The problem | Copy out only the span from the line with "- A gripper" to the end of the data, both ends kept, word for word.
•••
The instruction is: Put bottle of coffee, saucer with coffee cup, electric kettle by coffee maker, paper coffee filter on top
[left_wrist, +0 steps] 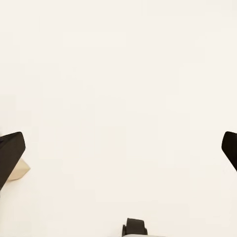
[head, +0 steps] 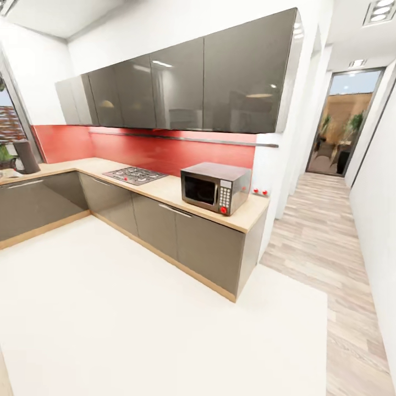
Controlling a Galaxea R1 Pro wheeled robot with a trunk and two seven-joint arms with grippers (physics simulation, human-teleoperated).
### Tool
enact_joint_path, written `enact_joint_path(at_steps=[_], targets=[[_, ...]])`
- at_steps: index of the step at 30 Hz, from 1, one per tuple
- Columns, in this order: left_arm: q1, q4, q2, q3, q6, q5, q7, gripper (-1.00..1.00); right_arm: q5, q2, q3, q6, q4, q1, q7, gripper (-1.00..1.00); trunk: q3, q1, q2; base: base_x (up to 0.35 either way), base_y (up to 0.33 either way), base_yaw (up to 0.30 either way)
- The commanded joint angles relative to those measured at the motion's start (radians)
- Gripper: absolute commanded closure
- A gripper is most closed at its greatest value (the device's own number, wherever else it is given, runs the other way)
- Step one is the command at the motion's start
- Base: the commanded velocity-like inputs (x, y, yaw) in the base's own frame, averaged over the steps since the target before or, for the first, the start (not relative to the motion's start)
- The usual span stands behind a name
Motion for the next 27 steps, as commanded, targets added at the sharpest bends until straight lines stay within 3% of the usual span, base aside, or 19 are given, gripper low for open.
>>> enact_joint_path(at_steps=[1,27], targets=[[-0.001,0.001,0.0,-0.002,-0.003,0.01,-0.001,-1.0,0.006,0.0,-0.001,-0.002,0.0,-0.001,0.0,-1.0,-0.002,0.001,-0.002,0.338,0.0,0.278],[-0.001,0.001,0.0,-0.002,-0.003,0.01,-0.001,-1.0,0.006,0.0,-0.001,-0.003,0.0,-0.001,0.0,-1.0,-0.002,0.001,-0.002,0.338,0.0,0.278]])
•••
Result of this task |
- A gripper is most closed at its greatest value (the device's own number, wherever else it is given, runs the other way)
- Step one is the command at the motion's start
- Base: the commanded velocity-like inputs (x, y, yaw) in the base's own frame, averaged over the steps since the target before or, for the first, the start (not relative to the motion's start)
- The usual span stands behind a name
Motion for the next 27 steps, as commanded, targets added at the sharpest bends until straight lines stay within 3% of the usual span, base aside, or 19 are given, gripper low for open.
>>> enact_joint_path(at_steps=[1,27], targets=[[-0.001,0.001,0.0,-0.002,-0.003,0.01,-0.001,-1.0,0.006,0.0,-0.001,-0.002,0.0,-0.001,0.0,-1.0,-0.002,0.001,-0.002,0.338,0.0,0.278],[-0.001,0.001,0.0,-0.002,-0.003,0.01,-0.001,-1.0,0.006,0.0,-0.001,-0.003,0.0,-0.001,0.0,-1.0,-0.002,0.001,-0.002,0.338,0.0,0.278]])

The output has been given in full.